Product, Framework & Technology Choices
When considering technologies and products there are a number of factors that you need to consider. In general, avoid a choice just because it’s the latest and greatest thing which everybody is talking about. Each choice should be justifiable for one or more reasons. Also avoid “common sense” decisions, as common sense is merely your current opinion as influenced by outside sources that align with your existing preferences. That is to say, it’s not necessarily the correct choice for this problem.
- Practically — This covers a lot, such as what is the existing knowledge of technologies within the team; what’s easy to develop and deploy using best practises; is there a good community and available knowledge to tap into; etc…
- Cost — It’s unlikely you’ve got an unlimited budget so you need to keep one eye on cost. Is that incredibly expensive CMS really going to be used to its full potential? Are there cheaper options than using a database with expensive reserved units when you only need a light load? If you do get an unexpected burst of users what will happen to the cloud costs?

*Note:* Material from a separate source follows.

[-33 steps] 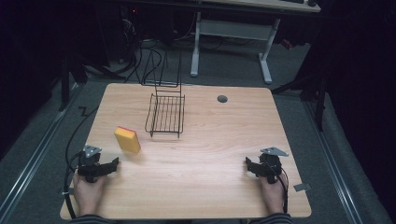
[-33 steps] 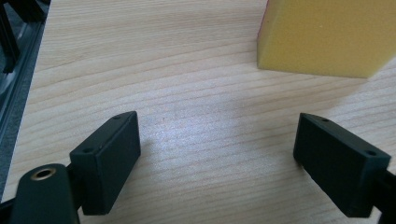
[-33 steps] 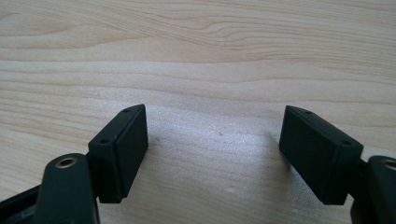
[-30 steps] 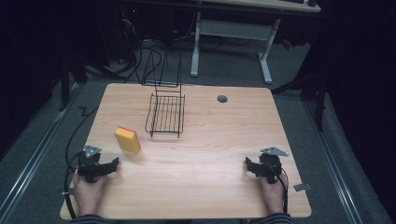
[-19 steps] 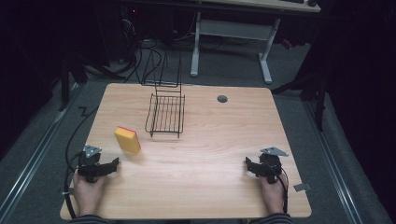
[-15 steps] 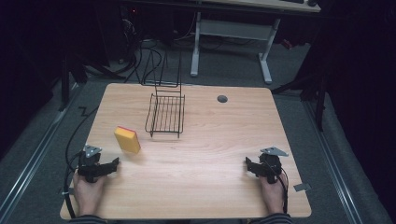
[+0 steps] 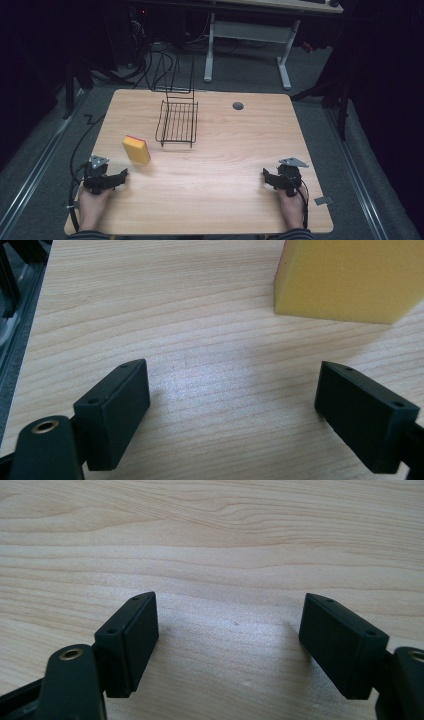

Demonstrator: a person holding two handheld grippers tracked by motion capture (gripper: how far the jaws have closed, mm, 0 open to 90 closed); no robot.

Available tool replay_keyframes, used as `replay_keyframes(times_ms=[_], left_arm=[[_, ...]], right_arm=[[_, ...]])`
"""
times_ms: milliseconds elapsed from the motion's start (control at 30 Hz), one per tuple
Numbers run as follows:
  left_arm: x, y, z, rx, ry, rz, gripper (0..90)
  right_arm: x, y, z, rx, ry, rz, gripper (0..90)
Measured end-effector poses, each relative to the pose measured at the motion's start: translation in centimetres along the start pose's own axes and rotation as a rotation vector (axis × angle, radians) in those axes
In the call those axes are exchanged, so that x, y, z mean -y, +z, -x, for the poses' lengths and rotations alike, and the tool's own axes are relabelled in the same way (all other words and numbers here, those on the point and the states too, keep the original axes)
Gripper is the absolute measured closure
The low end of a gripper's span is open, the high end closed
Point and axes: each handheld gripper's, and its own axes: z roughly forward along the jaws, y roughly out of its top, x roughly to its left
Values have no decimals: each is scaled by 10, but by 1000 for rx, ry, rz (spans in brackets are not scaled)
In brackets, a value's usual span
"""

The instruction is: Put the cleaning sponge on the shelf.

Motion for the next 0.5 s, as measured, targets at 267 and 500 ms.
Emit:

- Functionality — Is about the right tool for the job. Not over-engineering the solution, neither under-powering it. Find the balance.
Pros / Cons / Mitigations
When working through options a simple list of pros & cons can be really helpful. I like to add a couple of extra fields:
- Effort — an arbitrary number, usually between one to 5, of how difficult the option is to implement. I’ve used this in the past to work out not only product choices but also the correct phasing of projects. Sometimes there is a cumulative effect of changing the order of phases which affect the work needed to implement each individual phase.
- Mitigations — There might be a downside to an option which a sensibly sized action or solution reduces or negates. These mitigations allow you to sensibly judge the risk of each option. For example, if nobody in your team knows a technology can you send them on appropriate training and/or hire a short term expert to support the team?

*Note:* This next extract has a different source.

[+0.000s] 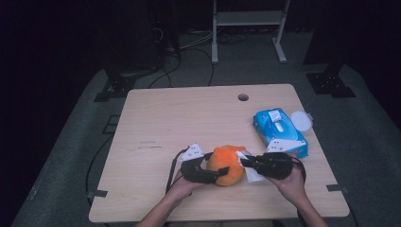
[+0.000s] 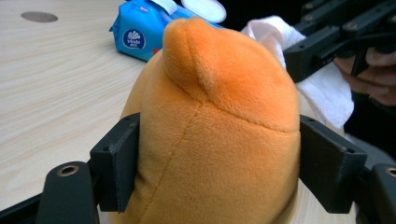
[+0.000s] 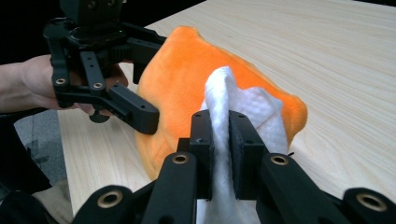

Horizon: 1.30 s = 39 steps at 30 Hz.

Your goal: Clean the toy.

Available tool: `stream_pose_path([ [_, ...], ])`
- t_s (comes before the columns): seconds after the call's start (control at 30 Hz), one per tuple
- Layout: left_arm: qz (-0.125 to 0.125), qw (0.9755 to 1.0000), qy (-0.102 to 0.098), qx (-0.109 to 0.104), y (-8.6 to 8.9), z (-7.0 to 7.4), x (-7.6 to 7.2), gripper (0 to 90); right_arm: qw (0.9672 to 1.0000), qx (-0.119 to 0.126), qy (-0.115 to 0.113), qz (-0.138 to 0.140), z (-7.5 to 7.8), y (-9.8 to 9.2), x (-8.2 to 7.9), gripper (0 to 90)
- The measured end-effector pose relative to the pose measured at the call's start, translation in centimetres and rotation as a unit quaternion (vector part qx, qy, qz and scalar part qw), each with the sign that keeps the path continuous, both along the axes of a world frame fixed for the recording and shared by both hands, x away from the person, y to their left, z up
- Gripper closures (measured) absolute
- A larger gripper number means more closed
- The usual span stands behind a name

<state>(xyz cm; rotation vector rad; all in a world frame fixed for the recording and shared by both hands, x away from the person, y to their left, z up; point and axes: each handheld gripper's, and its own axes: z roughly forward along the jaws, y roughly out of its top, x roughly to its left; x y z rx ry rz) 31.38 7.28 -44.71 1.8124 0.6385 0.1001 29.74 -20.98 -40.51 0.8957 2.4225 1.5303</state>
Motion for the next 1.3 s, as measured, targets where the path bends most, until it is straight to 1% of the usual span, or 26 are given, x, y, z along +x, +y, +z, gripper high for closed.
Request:
stream_pose_path([
  [0.03, 0.002, 1.0000, 0.001, -0.001, 0.0, 0.0, 0.0, 22.9, 1.0000, -0.002, -0.002, 0.001, 0.1, 0.3, -0.2, 80.1],
  [0.1, 0.003, 1.0000, 0.001, -0.001, 0.0, 0.0, -0.1, 22.8, 0.9999, -0.003, -0.007, 0.016, 0.4, 1.0, -0.7, 80.0],
  [0.17, 0.000, 1.0000, 0.004, -0.003, 0.0, -0.1, -0.1, 22.7, 0.9992, -0.007, -0.014, 0.036, 0.6, 1.9, -1.2, 79.9],
  [0.2, -0.004, 1.0000, 0.002, 0.001, 0.1, 0.0, -0.1, 22.7, 0.9990, -0.012, -0.015, 0.040, 0.6, 2.1, -1.3, 80.0],
  [0.23, -0.007, 1.0000, -0.002, 0.003, 0.1, 0.0, -0.1, 22.7, 0.9989, -0.018, -0.018, 0.039, 0.6, 2.2, -1.3, 80.1],
  [0.3, -0.012, 0.9998, -0.007, 0.011, 0.1, 0.1, -0.3, 23.0, 0.9991, -0.016, -0.016, 0.034, 0.6, 1.7, -1.0, 80.1],
  [0.37, -0.020, 0.9994, -0.019, 0.021, -0.1, 0.2, -0.5, 23.3, 0.9997, -0.009, -0.012, 0.017, 0.5, 0.7, -0.4, 80.0],
  [0.4, -0.025, 0.9990, -0.027, 0.027, -0.2, 0.2, -0.7, 23.3, 0.9999, -0.007, -0.008, 0.003, 0.4, 0.0, -0.1, 80.0],
  [0.43, -0.031, 0.9982, -0.037, 0.035, -0.4, 0.3, -0.9, 23.3, 0.9999, -0.008, -0.004, -0.012, 0.2, -0.7, 0.3, 80.0],
  [0.47, -0.043, 0.9969, -0.048, 0.046, -0.7, 0.4, -1.1, 23.2, 0.9997, -0.005, 0.002, -0.024, -0.1, -1.3, 0.6, 80.0],
  [0.53, -0.073, 0.9927, -0.069, 0.067, -1.1, 0.6, -1.6, 21.9, 0.9992, 0.011, 0.022, -0.033, -0.6, -2.4, 1.2, 79.9],
  [0.57, -0.086, 0.9911, -0.073, 0.070, -1.1, 0.7, -1.8, 21.8, 0.9989, 0.012, 0.027, -0.035, -0.8, -2.6, 1.3, 80.0],
  [0.63, -0.116, 0.9887, -0.073, 0.061, -0.9, 0.8, -1.9, 21.5, 0.9988, 0.012, 0.029, -0.038, -0.9, -2.8, 1.4, 80.0],
  [0.67, -0.117, 0.9880, -0.078, 0.064, -0.9, 0.9, -2.0, 22.6, 0.9988, 0.012, 0.029, -0.039, -0.9, -2.8, 1.4, 80.0],
  [0.73, -0.105, 0.9882, -0.084, 0.072, -1.0, 0.8, -2.1, 24.2, 0.9989, 0.018, 0.027, -0.033, -0.6, -2.5, 1.2, 80.0],
  [0.8, -0.092, 0.9888, -0.088, 0.078, -1.3, 0.7, -2.1, 24.4, 0.9995, 0.015, 0.020, -0.021, -0.2, -1.8, 0.8, 79.8],
  [0.83, -0.085, 0.9886, -0.095, 0.081, -1.3, 0.7, -2.1, 24.3, 0.9997, 0.014, 0.016, -0.014, -0.1, -1.4, 0.6, 79.8],
  [0.87, -0.078, 0.9890, -0.097, 0.080, -1.3, 0.8, -2.1, 23.4, 0.9998, 0.012, 0.014, -0.008, 0.1, -1.0, 0.3, 79.7],
  [0.93, -0.067, 0.9905, -0.095, 0.073, -1.1, 0.9, -1.9, 16.9, 0.9999, 0.010, 0.008, 0.002, 0.4, -0.5, -0.1, 79.8],
  [1.0, -0.066, 0.9923, -0.082, 0.066, -0.8, 1.0, -1.6, 9.8, 0.9997, 0.015, 0.007, 0.015, 0.5, -0.3, -0.3, 79.9],
  [1.07, -0.069, 0.9930, -0.076, 0.059, -0.8, 0.7, -1.5, 8.9, 0.9995, 0.020, 0.012, 0.021, 0.6, 0.0, -0.4, 79.8],
  [1.1, -0.075, 0.9925, -0.076, 0.059, -0.9, 0.6, -1.6, 11.6, 0.9994, 0.020, 0.011, 0.026, 0.7, 0.1, -0.5, 79.9],
  [1.17, -0.090, 0.9886, -0.096, 0.073, -1.0, 0.7, -1.9, 18.4, 0.9989, 0.023, 0.010, 0.040, 1.0, 0.3, -0.7, 79.9],
  [1.23, -0.104, 0.9848, -0.114, 0.079, -1.3, 0.6, -2.3, 21.8, 0.9971, 0.041, 0.012, 0.062, 1.5, 0.5, -1.1, 80.1],
  [1.27, -0.115, 0.9818, -0.126, 0.083, -1.5, 0.5, -2.6, 23.0, 0.9957, 0.052, 0.012, 0.075, 1.7, 0.7, -1.2, 80.1],
  [1.3, -0.125, 0.9774, -0.144, 0.092, -1.8, 0.4, -3.0, 23.5, 0.9947, 0.060, 0.010, 0.083, 2.0, 1.0, -1.4, 80.1],
])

Building a MVP of your product and technical architecture is the best way to validate it’s design. Plus it brings benefits of getting real world feedback and quicker implementation time for your customers and your business. Where possible identify, along with the business, what processes should/could be introduced first and structure a phased development plan around that.
If you do prioritise an MVP then focus on the technical design needed for that initial phase and leave the latter phases as higher level drafts. Your design might well change once it hits real world scenarios, so best not to commit too much time to these latter phases where everything might change, or not be needed. As above, this is about keeping your architecture agile, evolutionary and “just-in-time” design decisions.
Similarly build for a realistic scale. If your online product will only have about 100 simultaneous users then you don’t need to build a self-scaling, memcahced solution that can burst to a million simultaneous users on day one! Sure it’s useful to build components that can scale later on, but avoid the extra complexity that scale brings until you know that it is actually needed.
Rinse and Repeat
The first version of a technical architecture is unlikely to be your last. The design needs to be researched, tested, discussed and perhaps proof of concepts created to validate assumptions and processes.
Software architecture should never be about handing down a design completed by a single individual to a development team. Such designs fail as they don’t have buy in and feedback from the developers, so structure discussions and feedback into your design process.
Lastly, evolve your architecture as much as possible as early as possible. The earlier a change is made the cheaper it is to make, so take the risks early rather than find out a substantial change is needed once it’s in production, because nobody needs that!